Exercise description = Among the records that follow, find each line holding the word "vertices" and copy it.

Dataset content =
========================================================================

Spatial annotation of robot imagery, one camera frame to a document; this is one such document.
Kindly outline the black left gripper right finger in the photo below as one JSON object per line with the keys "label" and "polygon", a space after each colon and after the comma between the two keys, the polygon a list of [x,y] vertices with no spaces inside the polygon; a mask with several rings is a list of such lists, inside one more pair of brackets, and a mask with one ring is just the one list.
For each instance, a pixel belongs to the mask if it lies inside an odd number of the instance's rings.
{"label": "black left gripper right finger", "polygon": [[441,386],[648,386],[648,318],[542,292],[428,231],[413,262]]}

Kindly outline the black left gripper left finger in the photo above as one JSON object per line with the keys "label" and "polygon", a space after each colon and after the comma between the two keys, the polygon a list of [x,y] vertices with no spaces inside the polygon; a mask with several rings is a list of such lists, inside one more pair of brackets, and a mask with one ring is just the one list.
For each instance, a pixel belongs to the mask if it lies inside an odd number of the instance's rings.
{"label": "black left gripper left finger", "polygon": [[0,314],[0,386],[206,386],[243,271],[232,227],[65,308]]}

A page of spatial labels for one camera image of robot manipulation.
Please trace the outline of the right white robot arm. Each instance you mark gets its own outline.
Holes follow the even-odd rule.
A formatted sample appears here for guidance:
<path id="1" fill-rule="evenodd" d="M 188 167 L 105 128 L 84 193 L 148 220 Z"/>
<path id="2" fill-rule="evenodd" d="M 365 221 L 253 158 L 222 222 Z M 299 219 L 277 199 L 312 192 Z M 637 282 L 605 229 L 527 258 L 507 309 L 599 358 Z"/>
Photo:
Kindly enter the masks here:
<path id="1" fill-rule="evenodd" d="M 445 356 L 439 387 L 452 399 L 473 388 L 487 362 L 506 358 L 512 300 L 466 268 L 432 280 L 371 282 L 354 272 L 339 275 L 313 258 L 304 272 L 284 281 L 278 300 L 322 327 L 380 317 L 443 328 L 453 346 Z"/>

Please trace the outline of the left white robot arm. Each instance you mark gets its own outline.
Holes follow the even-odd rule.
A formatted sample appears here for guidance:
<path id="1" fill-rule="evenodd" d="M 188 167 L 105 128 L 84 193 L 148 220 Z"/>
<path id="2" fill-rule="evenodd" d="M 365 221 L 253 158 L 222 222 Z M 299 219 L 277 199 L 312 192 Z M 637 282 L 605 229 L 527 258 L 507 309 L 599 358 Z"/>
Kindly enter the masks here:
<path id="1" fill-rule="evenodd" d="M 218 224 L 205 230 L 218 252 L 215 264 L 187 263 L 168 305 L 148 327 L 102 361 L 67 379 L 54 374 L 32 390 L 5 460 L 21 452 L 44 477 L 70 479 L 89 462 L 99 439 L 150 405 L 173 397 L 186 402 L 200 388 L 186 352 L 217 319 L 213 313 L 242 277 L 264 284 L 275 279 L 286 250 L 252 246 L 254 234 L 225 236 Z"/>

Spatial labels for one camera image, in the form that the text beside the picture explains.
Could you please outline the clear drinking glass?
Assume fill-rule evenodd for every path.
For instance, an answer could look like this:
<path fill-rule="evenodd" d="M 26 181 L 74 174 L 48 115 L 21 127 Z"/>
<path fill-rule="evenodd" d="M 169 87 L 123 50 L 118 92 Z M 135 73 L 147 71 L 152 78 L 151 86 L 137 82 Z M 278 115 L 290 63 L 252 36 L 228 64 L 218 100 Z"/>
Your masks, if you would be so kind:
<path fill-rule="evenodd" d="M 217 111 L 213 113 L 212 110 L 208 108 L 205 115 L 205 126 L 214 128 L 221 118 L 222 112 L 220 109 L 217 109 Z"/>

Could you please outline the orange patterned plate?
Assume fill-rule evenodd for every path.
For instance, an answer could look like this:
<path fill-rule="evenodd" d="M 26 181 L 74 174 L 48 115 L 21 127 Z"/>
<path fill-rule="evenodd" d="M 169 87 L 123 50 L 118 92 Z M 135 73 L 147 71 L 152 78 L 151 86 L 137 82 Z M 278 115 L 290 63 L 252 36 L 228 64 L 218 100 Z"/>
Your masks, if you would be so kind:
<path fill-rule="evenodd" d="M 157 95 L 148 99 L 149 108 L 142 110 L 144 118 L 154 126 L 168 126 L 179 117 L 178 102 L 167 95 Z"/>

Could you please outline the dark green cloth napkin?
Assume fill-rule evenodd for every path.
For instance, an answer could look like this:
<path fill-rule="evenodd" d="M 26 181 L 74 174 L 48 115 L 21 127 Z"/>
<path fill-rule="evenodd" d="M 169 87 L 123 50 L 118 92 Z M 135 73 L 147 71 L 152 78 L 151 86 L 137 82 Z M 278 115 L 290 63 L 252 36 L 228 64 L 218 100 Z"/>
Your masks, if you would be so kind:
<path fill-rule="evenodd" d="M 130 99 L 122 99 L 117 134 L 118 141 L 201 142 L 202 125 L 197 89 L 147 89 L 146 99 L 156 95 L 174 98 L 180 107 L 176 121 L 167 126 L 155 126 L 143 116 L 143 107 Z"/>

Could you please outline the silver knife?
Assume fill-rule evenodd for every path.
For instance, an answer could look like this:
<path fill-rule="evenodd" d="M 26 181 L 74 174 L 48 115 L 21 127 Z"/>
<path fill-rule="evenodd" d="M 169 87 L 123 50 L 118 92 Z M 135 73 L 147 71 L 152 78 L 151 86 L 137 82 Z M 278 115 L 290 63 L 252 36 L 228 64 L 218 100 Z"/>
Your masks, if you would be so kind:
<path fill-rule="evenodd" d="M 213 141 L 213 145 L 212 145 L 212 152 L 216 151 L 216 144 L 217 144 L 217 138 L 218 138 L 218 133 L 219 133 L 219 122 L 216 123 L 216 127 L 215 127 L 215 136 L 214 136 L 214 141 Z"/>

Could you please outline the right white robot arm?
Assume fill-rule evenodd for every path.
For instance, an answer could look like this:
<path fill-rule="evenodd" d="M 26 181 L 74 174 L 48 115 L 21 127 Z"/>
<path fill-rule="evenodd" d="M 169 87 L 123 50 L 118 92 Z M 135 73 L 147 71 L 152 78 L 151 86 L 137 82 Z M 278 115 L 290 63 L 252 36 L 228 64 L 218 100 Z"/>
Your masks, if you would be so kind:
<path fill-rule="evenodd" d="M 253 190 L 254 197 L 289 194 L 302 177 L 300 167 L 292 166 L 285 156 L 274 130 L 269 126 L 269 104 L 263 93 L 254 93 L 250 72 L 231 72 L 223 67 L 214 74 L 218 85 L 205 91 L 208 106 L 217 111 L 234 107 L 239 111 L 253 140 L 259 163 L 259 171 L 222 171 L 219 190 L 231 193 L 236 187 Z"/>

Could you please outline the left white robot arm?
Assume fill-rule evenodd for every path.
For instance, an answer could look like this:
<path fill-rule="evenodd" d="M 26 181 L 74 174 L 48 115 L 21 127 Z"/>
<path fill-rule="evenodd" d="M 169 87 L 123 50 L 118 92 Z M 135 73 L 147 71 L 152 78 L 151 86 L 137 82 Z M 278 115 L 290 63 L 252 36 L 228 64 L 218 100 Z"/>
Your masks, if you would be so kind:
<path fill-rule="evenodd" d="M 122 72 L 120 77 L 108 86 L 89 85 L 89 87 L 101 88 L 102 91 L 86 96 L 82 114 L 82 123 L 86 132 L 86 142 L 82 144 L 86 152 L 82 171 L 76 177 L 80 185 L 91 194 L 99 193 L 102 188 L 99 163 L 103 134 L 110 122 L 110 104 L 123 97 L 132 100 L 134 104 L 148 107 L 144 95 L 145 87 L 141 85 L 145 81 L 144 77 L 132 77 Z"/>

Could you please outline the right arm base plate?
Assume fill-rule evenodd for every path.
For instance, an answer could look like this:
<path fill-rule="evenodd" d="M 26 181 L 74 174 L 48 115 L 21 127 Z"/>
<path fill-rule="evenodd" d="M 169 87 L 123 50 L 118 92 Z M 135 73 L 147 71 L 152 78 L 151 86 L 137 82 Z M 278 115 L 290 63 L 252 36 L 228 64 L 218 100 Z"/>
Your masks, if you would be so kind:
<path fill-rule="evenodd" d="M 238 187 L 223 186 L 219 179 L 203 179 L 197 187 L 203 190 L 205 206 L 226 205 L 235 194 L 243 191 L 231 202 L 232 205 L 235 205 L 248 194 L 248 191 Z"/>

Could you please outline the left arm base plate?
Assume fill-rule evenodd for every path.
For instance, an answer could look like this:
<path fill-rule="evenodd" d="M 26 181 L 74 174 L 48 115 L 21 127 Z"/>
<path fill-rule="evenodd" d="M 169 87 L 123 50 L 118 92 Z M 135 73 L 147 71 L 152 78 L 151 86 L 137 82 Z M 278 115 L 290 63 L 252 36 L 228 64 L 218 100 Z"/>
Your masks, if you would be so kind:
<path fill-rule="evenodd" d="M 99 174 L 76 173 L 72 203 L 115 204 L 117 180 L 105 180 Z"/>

========================================================================

Result of the task =
Kindly outline the black left gripper right finger in the photo below as one JSON object per line with the keys "label" and "polygon", a space after each colon and after the comma between the two keys, the polygon a list of [x,y] vertices with no spaces inside the polygon; a mask with several rings is a list of such lists, inside one more pair of brackets, and a mask with one ring is just the one list.
Kindly outline the black left gripper left finger in the photo above as one JSON object per line with the keys "label" and "polygon", a space after each colon and after the comma between the two keys, the polygon a list of [x,y] vertices with no spaces inside the polygon; a mask with several rings is a list of such lists, inside one more pair of brackets, and a mask with one ring is just the one list.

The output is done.